So smartphone users and habitual texters, if you applied the 80/20 rule to your friendships could you remember to enjoy yourself in the moment; listen to the people you were interacting with; and have a good time where you were… you know, like we use to. Or would the grass be greener on the other side: on Facebook, the internet, Twitter, the person texting about the party they’re at? Anywhere but where you are?

In the madness of technology, how many have forgotten how to be a Luther Vandross song and “Love the one you with?” Has our frenzy for bigger and better gadgets become our adopted personas where we’re constantly trying to upgrade our situation? Yeah, we’ll go and have a good time, that is until someone contacts you and says they’re having a better time. Then the battle of  “good times” ensues. The loser ditches their jag for yours. and reset. and reboot… as the night ensues we look for everything wrong to find a new right. Is anyone enjoying themselves anymore?


“It has become appallingly clear that our technology has surpassed our humanity.”

Albert Einstein


I feel we’ve lost our ability to connect with ourselves and others.  We skim the service but never delve further…  Are we a society of mangled hearts afraid to trust?  What becomes of us if we only allow ourselves to be vulnerable to animals?  Those who guard our hearts and secrets because they are unable to speak?  They can not reveal last night you cried for hours or you made a big mistake the other day, but I’m going to love you anyway.  Is that our fear?  Is that the root of these manic feelings, that we don’t feel lovable if you got to know us?  Are you worthy to be loved, flaws and all?  If you showed society your chips and scrapes, would you be labeled a survivor or a loser?

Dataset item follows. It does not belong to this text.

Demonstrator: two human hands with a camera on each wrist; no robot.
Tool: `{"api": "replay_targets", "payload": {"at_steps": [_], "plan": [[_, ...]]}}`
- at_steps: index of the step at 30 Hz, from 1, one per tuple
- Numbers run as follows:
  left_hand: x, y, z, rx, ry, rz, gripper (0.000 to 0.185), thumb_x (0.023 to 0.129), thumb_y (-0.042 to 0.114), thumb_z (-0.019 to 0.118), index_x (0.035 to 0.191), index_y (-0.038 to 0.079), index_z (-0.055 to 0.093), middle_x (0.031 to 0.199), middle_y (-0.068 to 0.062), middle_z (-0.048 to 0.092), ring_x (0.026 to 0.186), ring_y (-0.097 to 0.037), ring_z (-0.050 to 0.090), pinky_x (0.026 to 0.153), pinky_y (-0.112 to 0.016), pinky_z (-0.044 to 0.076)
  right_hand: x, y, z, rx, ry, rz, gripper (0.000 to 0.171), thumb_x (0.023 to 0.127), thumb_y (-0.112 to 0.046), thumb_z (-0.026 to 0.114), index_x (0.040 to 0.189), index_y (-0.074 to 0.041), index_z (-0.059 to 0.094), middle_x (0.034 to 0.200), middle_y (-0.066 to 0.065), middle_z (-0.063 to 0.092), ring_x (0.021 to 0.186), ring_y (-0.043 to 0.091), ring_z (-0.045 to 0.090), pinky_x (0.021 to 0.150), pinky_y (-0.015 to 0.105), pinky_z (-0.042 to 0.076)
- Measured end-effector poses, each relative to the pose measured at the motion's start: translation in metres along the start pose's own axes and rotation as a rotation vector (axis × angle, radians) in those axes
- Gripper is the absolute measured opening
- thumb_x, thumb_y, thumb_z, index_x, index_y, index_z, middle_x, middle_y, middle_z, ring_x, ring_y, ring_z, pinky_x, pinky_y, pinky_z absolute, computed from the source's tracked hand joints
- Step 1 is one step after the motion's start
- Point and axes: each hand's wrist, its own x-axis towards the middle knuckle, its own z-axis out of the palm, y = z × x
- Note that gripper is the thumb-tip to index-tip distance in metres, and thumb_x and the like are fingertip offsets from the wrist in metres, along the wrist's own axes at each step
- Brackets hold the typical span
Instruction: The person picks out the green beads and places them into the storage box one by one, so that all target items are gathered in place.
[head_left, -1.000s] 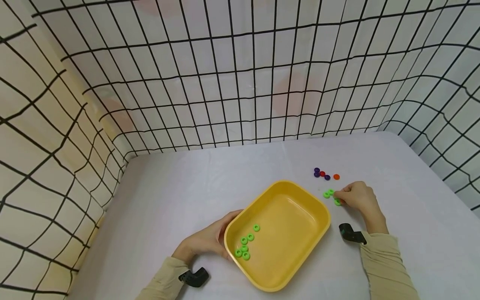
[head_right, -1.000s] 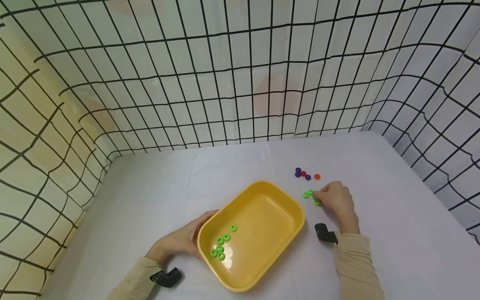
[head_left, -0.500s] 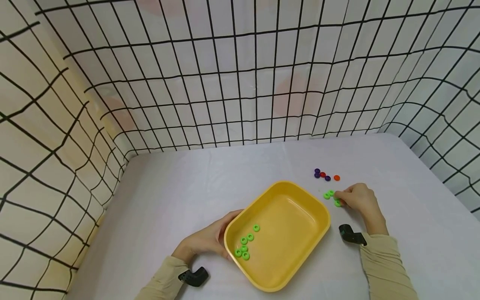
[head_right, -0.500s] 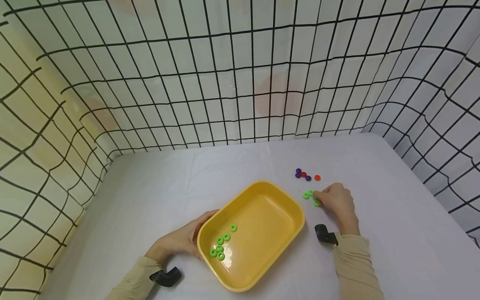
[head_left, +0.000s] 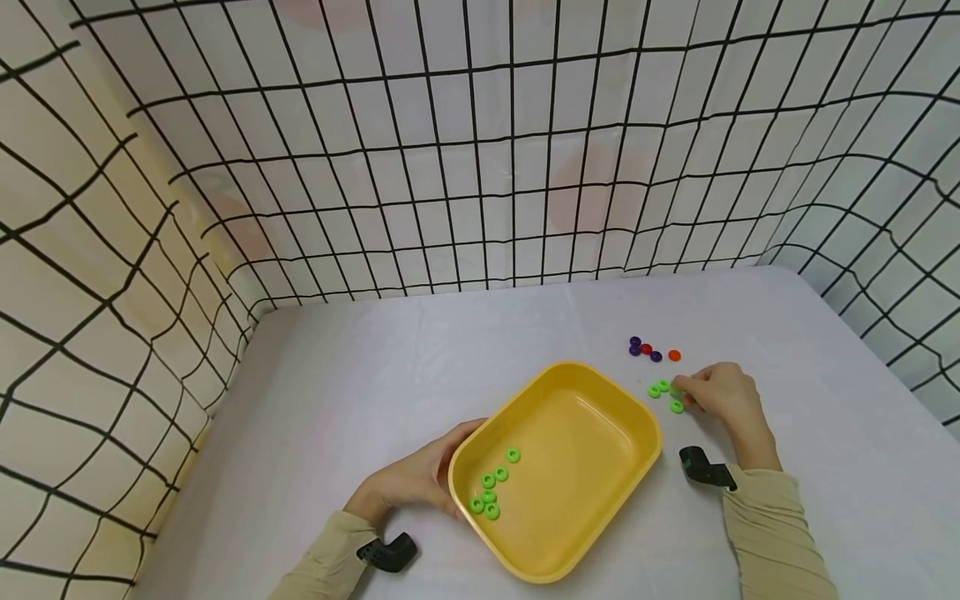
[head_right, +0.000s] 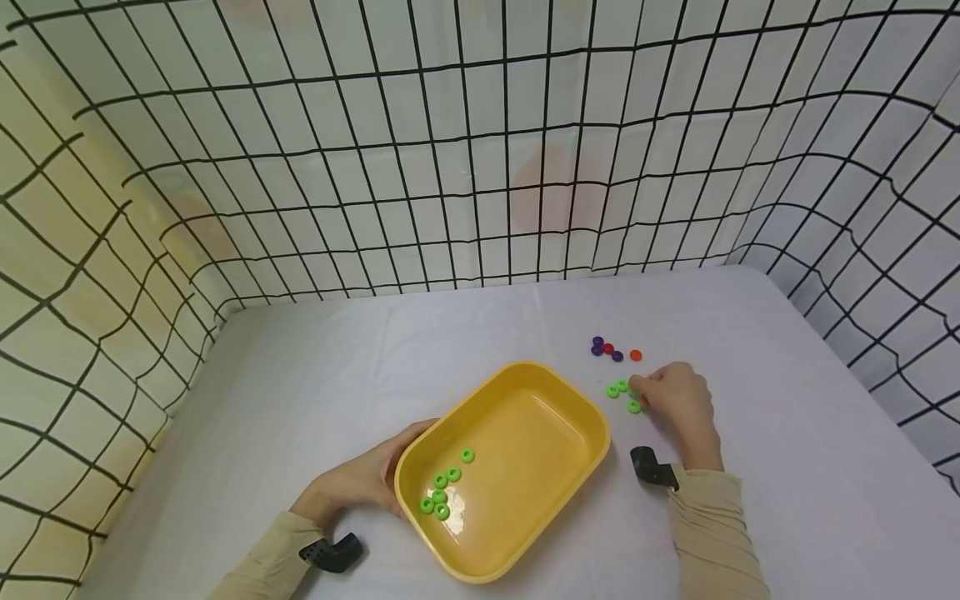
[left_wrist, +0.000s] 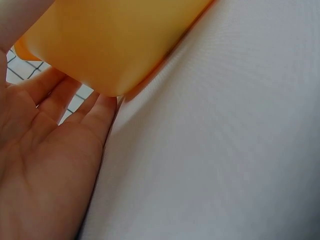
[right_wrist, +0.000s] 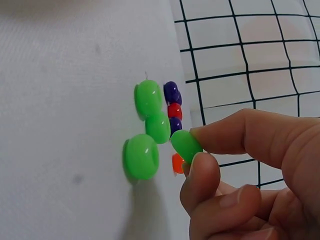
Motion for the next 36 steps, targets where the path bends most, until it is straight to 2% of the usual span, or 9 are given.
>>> {"api": "replay_targets", "payload": {"at_steps": [6,12,15,19,25,26,30,32,36], "plan": [[0.0,-0.015,-0.005,0.031,0.011,-0.011,0.104,0.065,0.028,0.083,0.146,0.02,0.018,0.148,-0.006,0.027,0.131,-0.027,0.03,0.109,-0.03,0.02,0.015,0.011,0.003,-0.004,0.039,0.0,0.041,0.083,-0.039,0.058,0.088,0.001,0.066,0.06,0.004,0.057,0.067,0.023,0.048,0.056,0.032,0.035],[-0.002,-0.015,-0.007,0.039,0.017,-0.018,0.103,0.065,0.028,0.083,0.146,0.022,0.019,0.148,-0.004,0.027,0.131,-0.024,0.03,0.109,-0.032,0.02,0.056,0.048,0.02,-0.046,0.128,-0.044,0.06,0.081,-0.062,0.052,0.094,-0.006,0.065,0.073,0.006,0.063,0.074,0.025,0.048,0.059,0.033,0.036],[-0.002,-0.015,-0.007,0.047,0.014,-0.012,0.104,0.065,0.029,0.083,0.146,0.022,0.019,0.148,-0.004,0.027,0.131,-0.025,0.03,0.109,-0.031,0.019,0.064,0.053,0.025,-0.061,0.164,-0.058,0.062,0.079,-0.066,0.05,0.094,-0.008,0.065,0.072,0.004,0.064,0.073,0.024,0.048,0.058,0.032,0.035],[-0.001,-0.009,-0.005,0.028,-0.003,0.004,0.104,0.066,0.025,0.083,0.146,0.018,0.017,0.148,-0.008,0.025,0.131,-0.03,0.028,0.109,-0.031,0.02,0.035,0.024,0.01,-0.026,0.112,-0.041,0.058,0.082,-0.059,0.054,0.098,-0.004,0.064,0.069,0.002,0.063,0.073,0.024,0.05,0.058,0.033,0.037],[0.001,-0.004,0.0,0.001,-0.022,0.027,0.104,0.067,0.024,0.082,0.146,0.013,0.016,0.147,-0.014,0.025,0.13,-0.035,0.027,0.109,-0.031,0.021,0.03,0.018,0.01,0.005,0.137,-0.01,0.062,0.08,-0.063,0.054,0.103,-0.006,0.062,0.081,0.008,0.066,0.082,0.027,0.048,0.062,0.038,0.04],[0.001,-0.004,0.001,-0.002,-0.021,0.026,0.104,0.067,0.024,0.082,0.146,0.013,0.016,0.147,-0.015,0.025,0.131,-0.035,0.027,0.109,-0.031,0.021,0.031,0.016,0.01,0.006,0.147,-0.027,0.062,0.079,-0.063,0.054,0.102,-0.007,0.063,0.079,0.007,0.066,0.081,0.027,0.049,0.061,0.038,0.04],[-0.001,0.006,0.004,-0.019,-0.015,0.011,0.104,0.067,0.024,0.082,0.146,0.009,0.016,0.147,-0.018,0.024,0.13,-0.038,0.026,0.11,-0.032,0.02,-0.018,-0.039,-0.006,0.051,0.126,-0.135,0.05,0.082,-0.049,0.06,0.094,-0.001,0.065,0.072,0.009,0.064,0.068,0.023,0.049,0.054,0.032,0.037],[-0.001,0.004,0.002,-0.01,-0.011,0.011,0.104,0.067,0.024,0.082,0.146,0.01,0.016,0.147,-0.017,0.024,0.13,-0.037,0.026,0.11,-0.032,0.019,-0.033,-0.056,-0.01,0.06,0.105,-0.201,0.049,0.083,-0.048,0.06,0.091,-0.001,0.065,0.072,0.009,0.063,0.063,0.02,0.047,0.053,0.028,0.033],[-0.001,-0.008,-0.004,0.021,-0.008,0.016,0.104,0.067,0.024,0.083,0.146,0.015,0.016,0.148,-0.013,0.026,0.131,-0.033,0.027,0.11,-0.03,0.018,-0.049,-0.073,-0.015,0.051,0.124,-0.252,0.042,0.085,-0.046,0.059,0.088,-0.004,0.065,0.07,0.004,0.063,0.06,0.018,0.045,0.052,0.027,0.03]]}}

When the mask is off, what lies beneath is the thing of beauty- a debt paid to society by existing and stripes earned by living.  It may not be newsworthy but how you got to be where you are; who shaped who you’ve become; and where you’re headed in your journey is the true story.  It’s a tale of struggle and triumph.  It’s a saga of morality.  It isn’t a question of right or wrong.


I’m Nobody! Who are you? Are you Nobody too?

-Emily Dickinson

It’s validity and relevance is a birthright by rights of humanity, and that is worth sticking around and getting to know.  My jewelry box of friends were found when I dug past the top soil and unearthed rich clusters of dirt… that when washed away unveiled vibrantsparkling gems.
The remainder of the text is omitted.